**Aim of the task:** A verbatim copy of the full data, with no pictures, is the expected answer.

*** Opening Data extract ***

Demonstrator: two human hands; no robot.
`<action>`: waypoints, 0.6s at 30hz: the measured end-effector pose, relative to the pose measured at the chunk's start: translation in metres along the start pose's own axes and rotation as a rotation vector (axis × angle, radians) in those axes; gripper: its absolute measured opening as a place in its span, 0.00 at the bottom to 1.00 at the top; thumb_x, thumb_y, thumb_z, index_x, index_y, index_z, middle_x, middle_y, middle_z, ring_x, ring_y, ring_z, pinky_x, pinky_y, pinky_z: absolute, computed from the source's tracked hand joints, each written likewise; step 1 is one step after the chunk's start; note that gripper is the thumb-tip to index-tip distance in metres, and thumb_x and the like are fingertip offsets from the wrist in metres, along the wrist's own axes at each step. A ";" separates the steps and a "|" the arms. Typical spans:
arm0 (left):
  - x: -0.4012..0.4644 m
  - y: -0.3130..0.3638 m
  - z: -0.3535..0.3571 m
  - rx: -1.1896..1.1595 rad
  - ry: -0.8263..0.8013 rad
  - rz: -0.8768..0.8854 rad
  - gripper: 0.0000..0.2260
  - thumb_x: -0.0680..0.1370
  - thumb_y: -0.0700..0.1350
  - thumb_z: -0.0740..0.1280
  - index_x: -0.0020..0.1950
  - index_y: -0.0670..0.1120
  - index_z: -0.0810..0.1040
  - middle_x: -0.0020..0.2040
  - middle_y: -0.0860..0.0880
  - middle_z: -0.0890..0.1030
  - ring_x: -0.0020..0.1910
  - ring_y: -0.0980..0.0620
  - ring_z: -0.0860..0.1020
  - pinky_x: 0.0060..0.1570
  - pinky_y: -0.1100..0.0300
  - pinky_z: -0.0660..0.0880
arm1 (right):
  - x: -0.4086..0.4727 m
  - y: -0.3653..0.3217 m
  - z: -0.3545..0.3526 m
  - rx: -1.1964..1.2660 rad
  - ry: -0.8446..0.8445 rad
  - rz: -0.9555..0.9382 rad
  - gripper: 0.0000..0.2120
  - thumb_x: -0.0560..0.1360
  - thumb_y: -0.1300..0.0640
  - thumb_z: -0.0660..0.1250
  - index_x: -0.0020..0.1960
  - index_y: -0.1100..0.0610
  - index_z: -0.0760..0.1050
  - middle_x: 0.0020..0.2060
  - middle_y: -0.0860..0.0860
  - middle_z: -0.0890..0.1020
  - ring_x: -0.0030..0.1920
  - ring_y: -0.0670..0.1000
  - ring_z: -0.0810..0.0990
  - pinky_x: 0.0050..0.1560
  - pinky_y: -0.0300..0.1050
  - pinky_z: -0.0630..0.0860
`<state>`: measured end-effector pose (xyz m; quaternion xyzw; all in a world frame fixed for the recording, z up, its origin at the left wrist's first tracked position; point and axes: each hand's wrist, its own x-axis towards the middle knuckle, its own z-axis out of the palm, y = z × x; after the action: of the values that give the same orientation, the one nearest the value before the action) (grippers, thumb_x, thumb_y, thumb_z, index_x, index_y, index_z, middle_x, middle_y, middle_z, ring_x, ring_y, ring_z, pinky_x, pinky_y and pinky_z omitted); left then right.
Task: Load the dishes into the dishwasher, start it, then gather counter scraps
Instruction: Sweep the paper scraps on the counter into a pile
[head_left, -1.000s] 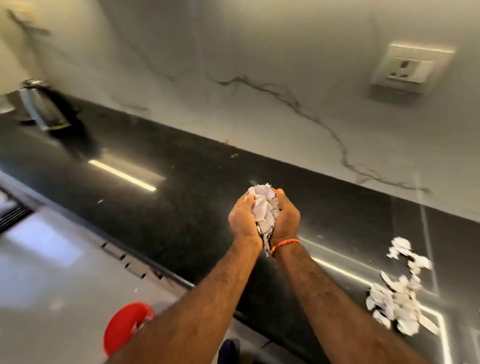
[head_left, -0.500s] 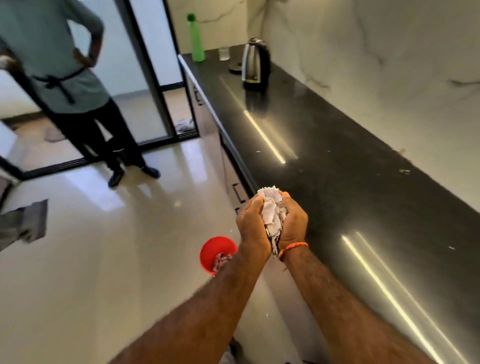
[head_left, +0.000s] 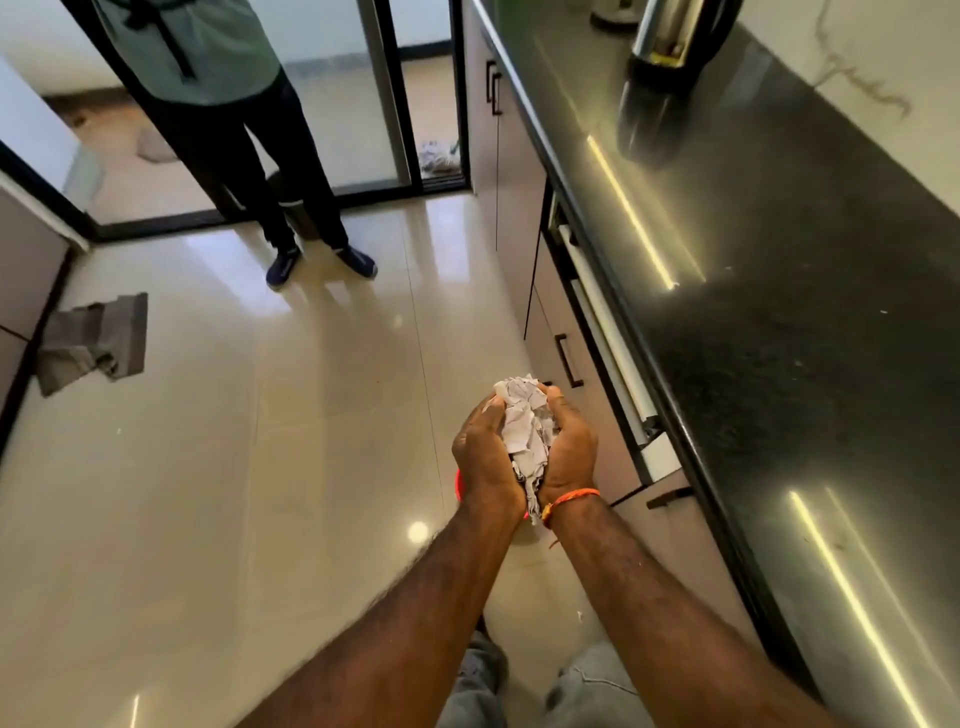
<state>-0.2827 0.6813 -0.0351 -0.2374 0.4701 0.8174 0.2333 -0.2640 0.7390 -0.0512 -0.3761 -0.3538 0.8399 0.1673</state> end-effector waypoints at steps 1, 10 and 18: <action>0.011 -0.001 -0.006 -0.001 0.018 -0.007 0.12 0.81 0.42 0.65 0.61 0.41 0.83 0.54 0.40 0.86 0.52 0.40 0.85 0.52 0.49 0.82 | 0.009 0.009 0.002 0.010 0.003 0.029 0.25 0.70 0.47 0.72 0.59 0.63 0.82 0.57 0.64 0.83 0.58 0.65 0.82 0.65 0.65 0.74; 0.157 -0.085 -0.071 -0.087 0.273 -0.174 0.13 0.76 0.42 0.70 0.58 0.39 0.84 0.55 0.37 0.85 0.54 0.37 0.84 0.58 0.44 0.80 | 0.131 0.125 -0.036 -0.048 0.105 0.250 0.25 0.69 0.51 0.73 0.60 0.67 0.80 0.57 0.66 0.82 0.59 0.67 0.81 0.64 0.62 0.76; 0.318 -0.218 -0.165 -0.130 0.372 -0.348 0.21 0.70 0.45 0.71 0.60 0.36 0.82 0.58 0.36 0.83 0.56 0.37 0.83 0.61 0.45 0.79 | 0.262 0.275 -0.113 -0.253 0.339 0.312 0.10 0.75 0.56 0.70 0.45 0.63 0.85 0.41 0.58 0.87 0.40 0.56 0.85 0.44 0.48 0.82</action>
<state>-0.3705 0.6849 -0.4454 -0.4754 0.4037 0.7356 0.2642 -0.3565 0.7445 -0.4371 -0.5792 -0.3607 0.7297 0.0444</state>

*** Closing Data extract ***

**Problem solution:**
Demonstrator: two human hands; no robot.
`<action>`: waypoints, 0.6s at 30hz: the measured end-effector pose, relative to the pose measured at the chunk's start: translation in metres along the start pose's own axes and rotation as a rotation vector (axis × angle, radians) in those axes; gripper: its absolute measured opening as a place in its span, 0.00 at the bottom to 1.00 at the top; thumb_x, thumb_y, thumb_z, index_x, index_y, index_z, middle_x, middle_y, middle_z, ring_x, ring_y, ring_z, pinky_x, pinky_y, pinky_z: absolute, computed from the source's tracked hand joints, each written likewise; step 1 is one step after the chunk's start; note that gripper is the thumb-tip to index-tip distance in metres, and thumb_x and the like are fingertip offsets from the wrist in metres, along the wrist's own axes at each step. A ";" separates the steps and a "|" the arms. Typical spans:
arm0 (left):
  - x: -0.4012..0.4644 m
  - y: -0.3130..0.3638 m
  - z: -0.3535..0.3571 m
  - rx: -1.1896..1.1595 rad
  - ry: -0.8263..0.8013 rad
  - rz: -0.8768..0.8854 rad
  - gripper: 0.0000..0.2260
  - thumb_x: -0.0680..0.1370
  - thumb_y: -0.0700..0.1350
  - thumb_z: -0.0740..0.1280
  - index_x: -0.0020..0.1950
  - index_y: -0.0670..0.1120
  - index_z: -0.0810..0.1040
  - middle_x: -0.0020..0.2040
  - middle_y: -0.0860..0.0880
  - middle_z: -0.0890..0.1030
  - ring_x: -0.0020..0.1910
  - ring_y: -0.0980..0.0620
  - ring_z: -0.0860..0.1020
  - pinky_x: 0.0060..0.1570
  - pinky_y: -0.1100..0.0300
  - pinky_z: -0.0660..0.0880
arm1 (right):
  - x: -0.4086..0.4727 m
  - y: -0.3653..0.3217 m
  - z: -0.3545..0.3526 m
  - rx: -1.1964..1.2660 rad
  - ry: -0.8446..0.8445 rad
  - rz: -0.9555..0.9382 rad
  - gripper: 0.0000..0.2120
  - thumb_x: -0.0560..0.1360
  - thumb_y: -0.1300..0.0640
  - thumb_z: -0.0660..0.1250
  - index_x: -0.0020..0.1960
  - index_y: -0.1100..0.0610
  - index_z: -0.0760..0.1050
  - middle_x: 0.0020..0.2060
  - middle_y: -0.0860..0.0860
  - middle_z: -0.0890..0.1020
  - ring_x: -0.0030..0.1920
  - ring_y: -0.0670..0.1000
  - ring_z: -0.0810..0.0990
  - pinky_x: 0.0050..0.1560
  - pinky_y: -0.0300..0.1050
  - pinky_z: -0.0630..0.0860
`<state>`: measured end-effector pose (xyz m; quaternion xyzw; all in a world frame fixed for the recording, z up, its origin at the left wrist's first tracked position; point and axes: each hand's wrist, its own x-axis towards the middle knuckle, its own z-axis out of the palm, y = z × x; after the action: of the values that give the same orientation, the one nearest the value before the action) (grippers, thumb_x, thumb_y, thumb_z, index_x, index_y, index_z, middle_x, middle_y, middle_z, ring_x, ring_y, ring_z, pinky_x, pinky_y and pinky_z omitted); left then right.
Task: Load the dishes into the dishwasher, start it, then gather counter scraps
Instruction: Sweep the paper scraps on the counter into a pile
[head_left, -1.000s] 
[head_left, -0.500s] 
[head_left, +0.000s] 
<state>-0.2827 0.6813 -0.0351 -0.2374 0.4701 0.8174 0.2333 -0.2640 0.7390 -0.0512 -0.3761 -0.3538 0.8399 0.1673</state> end-effector waypoints at steps 1, 10 and 18: <action>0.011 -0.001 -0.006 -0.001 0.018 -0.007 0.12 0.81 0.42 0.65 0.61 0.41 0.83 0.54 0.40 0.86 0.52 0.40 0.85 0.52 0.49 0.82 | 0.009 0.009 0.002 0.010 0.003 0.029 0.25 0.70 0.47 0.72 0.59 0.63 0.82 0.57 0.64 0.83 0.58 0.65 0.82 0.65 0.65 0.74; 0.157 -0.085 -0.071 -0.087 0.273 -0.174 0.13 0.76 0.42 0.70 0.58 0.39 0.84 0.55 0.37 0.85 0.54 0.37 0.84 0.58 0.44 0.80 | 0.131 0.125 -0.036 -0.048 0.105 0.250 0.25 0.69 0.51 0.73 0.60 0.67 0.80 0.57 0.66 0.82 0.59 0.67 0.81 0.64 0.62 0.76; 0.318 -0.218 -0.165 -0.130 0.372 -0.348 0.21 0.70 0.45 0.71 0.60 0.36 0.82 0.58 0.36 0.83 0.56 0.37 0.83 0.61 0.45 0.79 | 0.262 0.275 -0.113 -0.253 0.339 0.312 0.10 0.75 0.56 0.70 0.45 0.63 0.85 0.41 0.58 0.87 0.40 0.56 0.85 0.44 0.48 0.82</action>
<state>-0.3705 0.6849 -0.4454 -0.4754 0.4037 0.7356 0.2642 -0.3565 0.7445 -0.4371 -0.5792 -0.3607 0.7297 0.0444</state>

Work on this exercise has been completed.